##### Records for processing #####

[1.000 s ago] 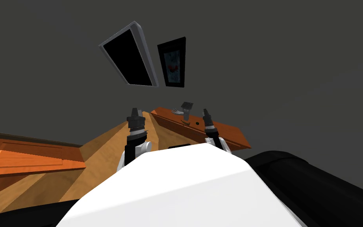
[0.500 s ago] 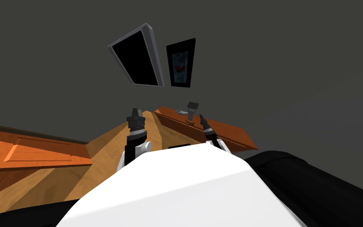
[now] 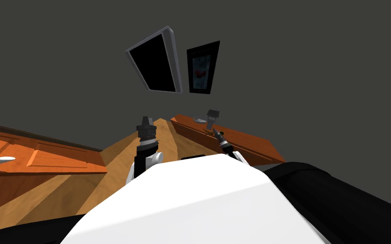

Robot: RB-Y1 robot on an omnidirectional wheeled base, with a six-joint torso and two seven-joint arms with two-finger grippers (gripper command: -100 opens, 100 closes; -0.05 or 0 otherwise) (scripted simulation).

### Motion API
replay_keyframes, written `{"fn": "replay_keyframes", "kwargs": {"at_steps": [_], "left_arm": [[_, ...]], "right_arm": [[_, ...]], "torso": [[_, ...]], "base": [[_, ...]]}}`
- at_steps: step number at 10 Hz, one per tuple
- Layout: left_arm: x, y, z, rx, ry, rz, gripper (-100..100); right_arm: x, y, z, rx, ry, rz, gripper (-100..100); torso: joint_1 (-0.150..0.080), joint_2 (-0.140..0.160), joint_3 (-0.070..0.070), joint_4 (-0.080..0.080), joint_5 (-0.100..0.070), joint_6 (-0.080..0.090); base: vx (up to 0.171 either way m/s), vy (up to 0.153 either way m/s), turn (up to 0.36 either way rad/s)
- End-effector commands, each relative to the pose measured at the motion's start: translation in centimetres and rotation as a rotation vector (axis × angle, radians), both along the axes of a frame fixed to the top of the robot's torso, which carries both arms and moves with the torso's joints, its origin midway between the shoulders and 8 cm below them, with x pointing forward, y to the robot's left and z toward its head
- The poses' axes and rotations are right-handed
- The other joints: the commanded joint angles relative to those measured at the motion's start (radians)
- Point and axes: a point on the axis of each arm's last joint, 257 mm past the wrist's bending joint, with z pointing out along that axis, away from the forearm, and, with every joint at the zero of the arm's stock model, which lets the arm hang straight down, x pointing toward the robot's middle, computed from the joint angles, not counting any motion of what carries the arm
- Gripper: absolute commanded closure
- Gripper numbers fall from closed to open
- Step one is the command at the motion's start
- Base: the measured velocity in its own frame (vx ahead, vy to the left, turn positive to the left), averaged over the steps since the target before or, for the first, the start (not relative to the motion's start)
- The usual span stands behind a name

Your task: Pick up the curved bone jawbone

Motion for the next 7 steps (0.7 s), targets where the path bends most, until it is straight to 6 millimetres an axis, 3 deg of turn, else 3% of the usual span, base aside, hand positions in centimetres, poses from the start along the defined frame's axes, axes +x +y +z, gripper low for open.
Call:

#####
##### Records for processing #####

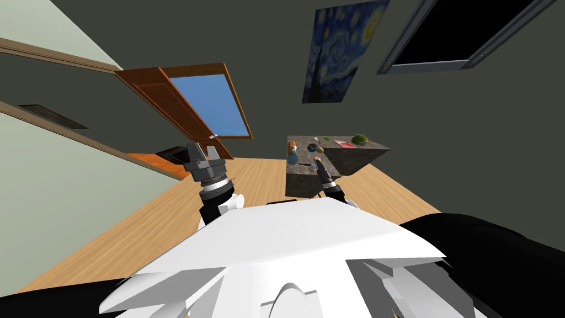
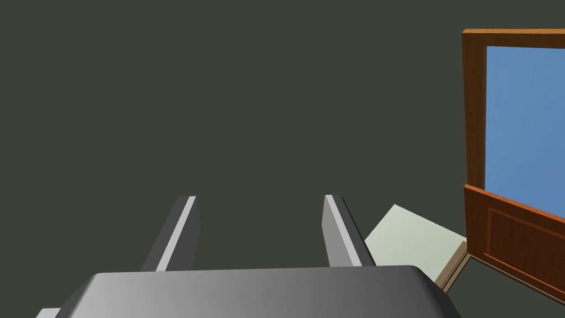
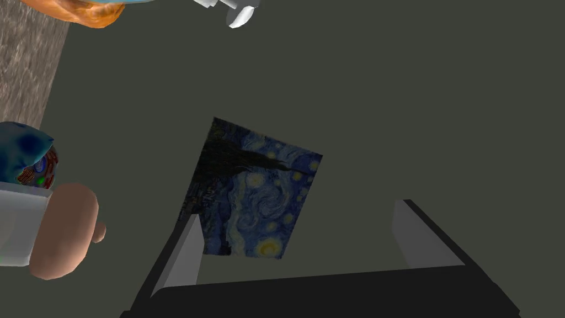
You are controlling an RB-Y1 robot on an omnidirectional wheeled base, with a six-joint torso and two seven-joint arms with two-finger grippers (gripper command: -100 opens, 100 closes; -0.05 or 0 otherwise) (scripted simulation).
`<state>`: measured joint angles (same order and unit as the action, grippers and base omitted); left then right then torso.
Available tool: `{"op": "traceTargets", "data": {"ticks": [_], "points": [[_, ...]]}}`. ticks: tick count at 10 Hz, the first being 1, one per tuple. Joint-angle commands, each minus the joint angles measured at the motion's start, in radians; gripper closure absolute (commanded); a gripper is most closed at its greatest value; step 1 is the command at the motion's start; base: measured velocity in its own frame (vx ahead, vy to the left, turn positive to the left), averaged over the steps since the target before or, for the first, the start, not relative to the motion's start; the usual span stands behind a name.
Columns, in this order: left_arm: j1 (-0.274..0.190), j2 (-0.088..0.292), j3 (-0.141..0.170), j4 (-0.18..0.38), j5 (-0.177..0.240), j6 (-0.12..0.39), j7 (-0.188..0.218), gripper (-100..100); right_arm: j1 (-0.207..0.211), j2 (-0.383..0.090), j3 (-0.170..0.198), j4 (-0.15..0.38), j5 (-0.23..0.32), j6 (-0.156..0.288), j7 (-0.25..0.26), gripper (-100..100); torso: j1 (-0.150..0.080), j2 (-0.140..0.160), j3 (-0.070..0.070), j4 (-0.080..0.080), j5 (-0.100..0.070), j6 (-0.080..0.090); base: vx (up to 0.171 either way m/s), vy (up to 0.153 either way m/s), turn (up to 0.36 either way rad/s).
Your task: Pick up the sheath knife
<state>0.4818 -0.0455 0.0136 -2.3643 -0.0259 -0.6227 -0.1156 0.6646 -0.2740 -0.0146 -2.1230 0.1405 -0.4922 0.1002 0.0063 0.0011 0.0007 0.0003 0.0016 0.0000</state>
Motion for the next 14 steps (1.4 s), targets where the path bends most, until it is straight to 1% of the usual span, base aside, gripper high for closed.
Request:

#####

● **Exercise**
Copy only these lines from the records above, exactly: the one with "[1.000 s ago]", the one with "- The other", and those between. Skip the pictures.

● **Completed task**
[1.000 s ago] 
[0.500 s ago] 
[now] 

Robot: RB-Y1 robot on an omnidirectional wheeled base, with a six-joint torso and two seven-joint arms with two-finger grippers (gripper command: -100 opens, 100 closes; -0.05 or 0 otherwise) (scripted simulation).

### Motion API
replay_keyframes, written `{"fn": "replay_keyframes", "kwargs": {"at_steps": [_], "left_arm": [[_, ...]], "right_arm": [[_, ...]], "torso": [[_, ...]], "base": [[_, ...]]}}`
- at_steps: step number at 10 Hz, one per tuple
- Layout: left_arm: x, y, z, rx, ry, rz, gripper (-100..100); right_arm: x, y, z, rx, ry, rz, gripper (-100..100); torso: joint_1 (-0.150..0.080), joint_2 (-0.140..0.160), joint_3 (-0.070..0.070), joint_4 (-0.080..0.080), joint_5 (-0.100..0.070), joint_6 (-0.080..0.090); base: vx (up to 0.171 either way m/s), vy (up to 0.153 either way m/s), turn (up to 0.36 either way rad/s)
- End-effector commands, each relative to the pose measured at the motion's start: translation in centimetres and rotation as a rotation vector (axis × angle, radians), both along the axes of a frame fixed to the top of the robot's torso, which carries both arms and moves with the torso's joints, its origin midway between the shoulders and 8 cm below them, with x pointing forward, y to the robot's left and z toward its head
- The poses' axes and rotations are right-handed
- The other joints: the commanded joint angles relative to those measured at the motion's start (radians)

There is nothing more to the output.